AIM OF THE EXERCISE >>
Please reproduce the data in full, exactly as it stands.

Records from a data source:
◆ ◆ ◆ ◆ ◆
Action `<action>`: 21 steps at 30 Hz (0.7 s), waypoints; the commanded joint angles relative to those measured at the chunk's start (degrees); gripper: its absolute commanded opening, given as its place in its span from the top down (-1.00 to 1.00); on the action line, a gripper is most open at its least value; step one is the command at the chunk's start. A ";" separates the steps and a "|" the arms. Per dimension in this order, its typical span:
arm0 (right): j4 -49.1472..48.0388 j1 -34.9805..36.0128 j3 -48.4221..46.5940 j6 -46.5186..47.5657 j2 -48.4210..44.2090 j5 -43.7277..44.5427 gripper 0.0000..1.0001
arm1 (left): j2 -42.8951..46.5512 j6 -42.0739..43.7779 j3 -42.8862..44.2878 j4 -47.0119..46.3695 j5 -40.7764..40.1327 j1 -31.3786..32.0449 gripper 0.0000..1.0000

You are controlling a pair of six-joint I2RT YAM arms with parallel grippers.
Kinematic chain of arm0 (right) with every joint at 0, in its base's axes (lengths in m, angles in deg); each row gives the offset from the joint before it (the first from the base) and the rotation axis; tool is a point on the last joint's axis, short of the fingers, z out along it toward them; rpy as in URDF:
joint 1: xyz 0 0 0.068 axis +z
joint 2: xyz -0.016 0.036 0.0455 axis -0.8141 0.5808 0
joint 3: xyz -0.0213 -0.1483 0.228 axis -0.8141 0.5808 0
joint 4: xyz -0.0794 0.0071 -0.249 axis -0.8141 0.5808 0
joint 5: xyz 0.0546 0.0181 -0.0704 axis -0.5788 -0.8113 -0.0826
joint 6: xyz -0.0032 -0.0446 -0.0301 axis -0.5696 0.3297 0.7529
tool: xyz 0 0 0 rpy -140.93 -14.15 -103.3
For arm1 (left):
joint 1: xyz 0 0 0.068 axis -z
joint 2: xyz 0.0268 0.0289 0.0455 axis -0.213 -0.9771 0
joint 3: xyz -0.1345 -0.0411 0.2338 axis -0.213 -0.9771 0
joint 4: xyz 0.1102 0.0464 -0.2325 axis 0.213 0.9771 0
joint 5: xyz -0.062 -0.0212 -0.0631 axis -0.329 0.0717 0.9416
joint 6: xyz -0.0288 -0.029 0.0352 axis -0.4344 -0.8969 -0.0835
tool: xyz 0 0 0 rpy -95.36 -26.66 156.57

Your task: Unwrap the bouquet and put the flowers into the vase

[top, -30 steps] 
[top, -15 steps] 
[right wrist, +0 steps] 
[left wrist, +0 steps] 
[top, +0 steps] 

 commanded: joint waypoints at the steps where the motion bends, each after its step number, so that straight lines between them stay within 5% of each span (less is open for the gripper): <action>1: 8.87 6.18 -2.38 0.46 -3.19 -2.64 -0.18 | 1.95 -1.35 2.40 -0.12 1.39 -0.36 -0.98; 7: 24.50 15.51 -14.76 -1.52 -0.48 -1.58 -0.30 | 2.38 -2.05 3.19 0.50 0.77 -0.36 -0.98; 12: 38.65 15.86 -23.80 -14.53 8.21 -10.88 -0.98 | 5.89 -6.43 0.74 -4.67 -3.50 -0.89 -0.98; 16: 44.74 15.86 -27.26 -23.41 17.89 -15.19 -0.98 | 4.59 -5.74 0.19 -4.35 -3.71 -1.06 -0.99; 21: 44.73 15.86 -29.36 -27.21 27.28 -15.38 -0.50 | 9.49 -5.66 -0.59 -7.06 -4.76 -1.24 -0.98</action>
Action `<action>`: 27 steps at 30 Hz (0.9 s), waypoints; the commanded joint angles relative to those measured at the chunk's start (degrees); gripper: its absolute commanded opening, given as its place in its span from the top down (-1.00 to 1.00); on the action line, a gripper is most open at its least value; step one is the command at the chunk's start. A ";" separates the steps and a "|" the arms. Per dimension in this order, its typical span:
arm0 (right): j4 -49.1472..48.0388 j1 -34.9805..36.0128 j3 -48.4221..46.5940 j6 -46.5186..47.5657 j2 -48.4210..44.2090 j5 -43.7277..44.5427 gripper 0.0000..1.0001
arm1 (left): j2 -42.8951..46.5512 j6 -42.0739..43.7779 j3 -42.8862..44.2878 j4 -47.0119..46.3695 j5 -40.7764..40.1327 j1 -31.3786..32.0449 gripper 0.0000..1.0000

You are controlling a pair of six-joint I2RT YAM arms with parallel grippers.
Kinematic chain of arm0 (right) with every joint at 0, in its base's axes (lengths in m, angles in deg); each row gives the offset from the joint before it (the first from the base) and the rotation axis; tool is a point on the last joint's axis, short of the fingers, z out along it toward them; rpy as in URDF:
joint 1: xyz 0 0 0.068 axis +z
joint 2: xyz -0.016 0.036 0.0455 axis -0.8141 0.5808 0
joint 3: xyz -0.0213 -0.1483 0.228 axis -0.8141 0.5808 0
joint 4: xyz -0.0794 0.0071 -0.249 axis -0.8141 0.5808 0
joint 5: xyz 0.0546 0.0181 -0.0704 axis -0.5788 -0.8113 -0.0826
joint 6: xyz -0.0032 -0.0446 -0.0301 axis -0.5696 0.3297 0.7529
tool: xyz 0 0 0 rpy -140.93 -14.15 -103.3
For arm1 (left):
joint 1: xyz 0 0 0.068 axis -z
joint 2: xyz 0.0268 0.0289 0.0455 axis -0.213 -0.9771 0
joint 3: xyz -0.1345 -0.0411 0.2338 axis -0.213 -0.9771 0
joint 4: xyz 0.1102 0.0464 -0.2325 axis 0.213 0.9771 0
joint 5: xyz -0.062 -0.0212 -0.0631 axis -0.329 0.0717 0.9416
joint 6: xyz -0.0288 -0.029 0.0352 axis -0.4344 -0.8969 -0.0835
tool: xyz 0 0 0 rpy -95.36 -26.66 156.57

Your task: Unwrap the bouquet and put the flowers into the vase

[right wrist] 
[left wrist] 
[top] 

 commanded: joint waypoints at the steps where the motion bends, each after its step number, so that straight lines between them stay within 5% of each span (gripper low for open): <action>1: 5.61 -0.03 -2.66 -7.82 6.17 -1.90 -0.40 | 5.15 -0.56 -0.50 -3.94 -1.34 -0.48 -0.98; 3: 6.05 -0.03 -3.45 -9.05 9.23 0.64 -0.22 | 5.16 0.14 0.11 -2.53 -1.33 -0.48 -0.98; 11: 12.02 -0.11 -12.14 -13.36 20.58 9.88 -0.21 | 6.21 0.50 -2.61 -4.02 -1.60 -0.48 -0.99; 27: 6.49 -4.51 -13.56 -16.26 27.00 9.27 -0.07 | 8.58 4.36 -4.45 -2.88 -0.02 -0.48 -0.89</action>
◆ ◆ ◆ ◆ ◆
SOLUTION FOR THIS PROBLEM >>
Action `<action>`: 21 steps at 30 Hz (0.7 s), waypoints; the commanded joint angles relative to those measured at the chunk's start (degrees); gripper: its absolute commanded opening, given as its place in its span from the top down (-1.00 to 1.00); on the action line, a gripper is most open at its least value; step one is the command at the chunk's start. A ";" separates the steps and a "|" the arms. Per dimension in this order, its typical span:
arm0 (right): j4 -49.1472..48.0388 j1 -34.9805..36.0128 j3 -48.4221..46.5940 j6 -46.5186..47.5657 j2 -48.4210..44.2090 j5 -43.7277..44.5427 gripper 0.0000..1.0001
arm1 (left): j2 -42.8951..46.5512 j6 -42.0739..43.7779 j3 -42.8862..44.2878 j4 -47.0119..46.3695 j5 -40.7764..40.1327 j1 -31.3786..32.0449 gripper 0.0000..1.0000

You are controlling a pair of six-joint I2RT YAM arms with parallel grippers.
Kinematic chain of arm0 (right) with every joint at 0, in its base's axes (lengths in m, angles in deg); each row gives the offset from the joint before it (the first from the base) and the rotation axis; tool is a point on the last joint's axis, short of the fingers, z out along it toward them; rpy as in URDF:
joint 1: xyz 0 0 0.068 axis +z
joint 2: xyz -0.016 0.036 0.0455 axis -0.8141 0.5808 0
joint 3: xyz -0.0213 -0.1483 0.228 axis -0.8141 0.5808 0
joint 4: xyz -0.0794 0.0071 -0.249 axis -0.8141 0.5808 0
joint 5: xyz 0.0546 0.0181 -0.0704 axis -0.5788 -0.8113 -0.0826
joint 6: xyz -0.0032 -0.0446 -0.0301 axis -0.5696 0.3297 0.7529
tool: xyz 0 0 0 rpy -140.93 -14.15 -103.3
For arm1 (left):
joint 1: xyz 0 0 0.068 axis -z
joint 2: xyz 0.0268 0.0289 0.0455 axis -0.213 -0.9771 0
joint 3: xyz -0.1345 -0.0411 0.2338 axis -0.213 -0.9771 0
joint 4: xyz 0.1102 0.0464 -0.2325 axis 0.213 0.9771 0
joint 5: xyz -0.062 -0.0212 -0.0631 axis -0.329 0.0717 0.9416
joint 6: xyz -0.0288 -0.029 0.0352 axis -0.4344 -0.8969 -0.0835
tool: xyz 0 0 0 rpy -95.36 -26.66 156.57

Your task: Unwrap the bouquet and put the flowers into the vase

[top, -30 steps] 
[top, -15 steps] 
[right wrist, +0 steps] 
[left wrist, +0 steps] 
[top, +0 steps] 

 commanded: joint waypoints at the steps where the motion bends, each after its step number, so that straight lines between them stay within 5% of each span (less is open for the gripper): <action>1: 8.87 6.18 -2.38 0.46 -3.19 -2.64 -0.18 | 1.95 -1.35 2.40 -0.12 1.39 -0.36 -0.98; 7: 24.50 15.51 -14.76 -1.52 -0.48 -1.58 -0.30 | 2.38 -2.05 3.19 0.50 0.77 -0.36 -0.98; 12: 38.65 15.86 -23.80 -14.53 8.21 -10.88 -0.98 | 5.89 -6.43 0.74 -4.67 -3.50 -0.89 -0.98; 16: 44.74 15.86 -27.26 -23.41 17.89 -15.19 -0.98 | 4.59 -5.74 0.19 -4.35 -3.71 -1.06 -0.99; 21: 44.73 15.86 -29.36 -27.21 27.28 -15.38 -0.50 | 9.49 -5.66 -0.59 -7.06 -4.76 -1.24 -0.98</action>
Action `<action>`: 27 steps at 30 Hz (0.9 s), waypoints; the commanded joint angles relative to those measured at the chunk's start (degrees); gripper: its absolute commanded opening, given as its place in its span from the top down (-1.00 to 1.00); on the action line, a gripper is most open at its least value; step one is the command at the chunk's start. A ";" separates the steps and a "|" the arms. Per dimension in this order, its typical span:
arm0 (right): j4 -49.1472..48.0388 j1 -34.9805..36.0128 j3 -48.4221..46.5940 j6 -46.5186..47.5657 j2 -48.4210..44.2090 j5 -43.7277..44.5427 gripper 0.0000..1.0001
arm1 (left): j2 -42.8951..46.5512 j6 -42.0739..43.7779 j3 -42.8862..44.2878 j4 -47.0119..46.3695 j5 -40.7764..40.1327 j1 -31.3786..32.0449 gripper 0.0000..1.0000

You are controlling a pair of six-joint I2RT YAM arms with parallel grippers.
Kinematic chain of arm0 (right) with every joint at 0, in its base's axes (lengths in m, angles in deg); each row gives the offset from the joint before it (the first from the base) and the rotation axis; tool is a point on the last joint's axis, short of the fingers, z out along it toward them; rpy as in URDF:
joint 1: xyz 0 0 0.068 axis +z
joint 2: xyz -0.016 0.036 0.0455 axis -0.8141 0.5808 0
joint 3: xyz -0.0213 -0.1483 0.228 axis -0.8141 0.5808 0
joint 4: xyz -0.0794 0.0071 -0.249 axis -0.8141 0.5808 0
joint 5: xyz 0.0546 0.0181 -0.0704 axis -0.5788 -0.8113 -0.0826
joint 6: xyz -0.0032 -0.0446 -0.0301 axis -0.5696 0.3297 0.7529
tool: xyz 0 0 0 rpy -140.93 -14.15 -103.3
For arm1 (left):
joint 1: xyz 0 0 0.068 axis -z
joint 2: xyz 0.0268 0.0289 0.0455 axis -0.213 -0.9771 0
joint 3: xyz -0.1345 -0.0411 0.2338 axis -0.213 -0.9771 0
joint 4: xyz 0.1102 0.0464 -0.2325 axis 0.213 0.9771 0
joint 5: xyz -0.062 -0.0212 -0.0631 axis -0.329 0.0717 0.9416
joint 6: xyz -0.0288 -0.029 0.0352 axis -0.4344 -0.8969 -0.0835
tool: xyz 0 0 0 rpy -95.36 -26.66 156.57

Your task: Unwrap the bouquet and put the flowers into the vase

[right wrist] 
[left wrist] 
[top] 

 commanded: joint waypoints at the steps where the motion bends, each after its step number, so that straight lines between them stay within 5% of each span (gripper low for open): <action>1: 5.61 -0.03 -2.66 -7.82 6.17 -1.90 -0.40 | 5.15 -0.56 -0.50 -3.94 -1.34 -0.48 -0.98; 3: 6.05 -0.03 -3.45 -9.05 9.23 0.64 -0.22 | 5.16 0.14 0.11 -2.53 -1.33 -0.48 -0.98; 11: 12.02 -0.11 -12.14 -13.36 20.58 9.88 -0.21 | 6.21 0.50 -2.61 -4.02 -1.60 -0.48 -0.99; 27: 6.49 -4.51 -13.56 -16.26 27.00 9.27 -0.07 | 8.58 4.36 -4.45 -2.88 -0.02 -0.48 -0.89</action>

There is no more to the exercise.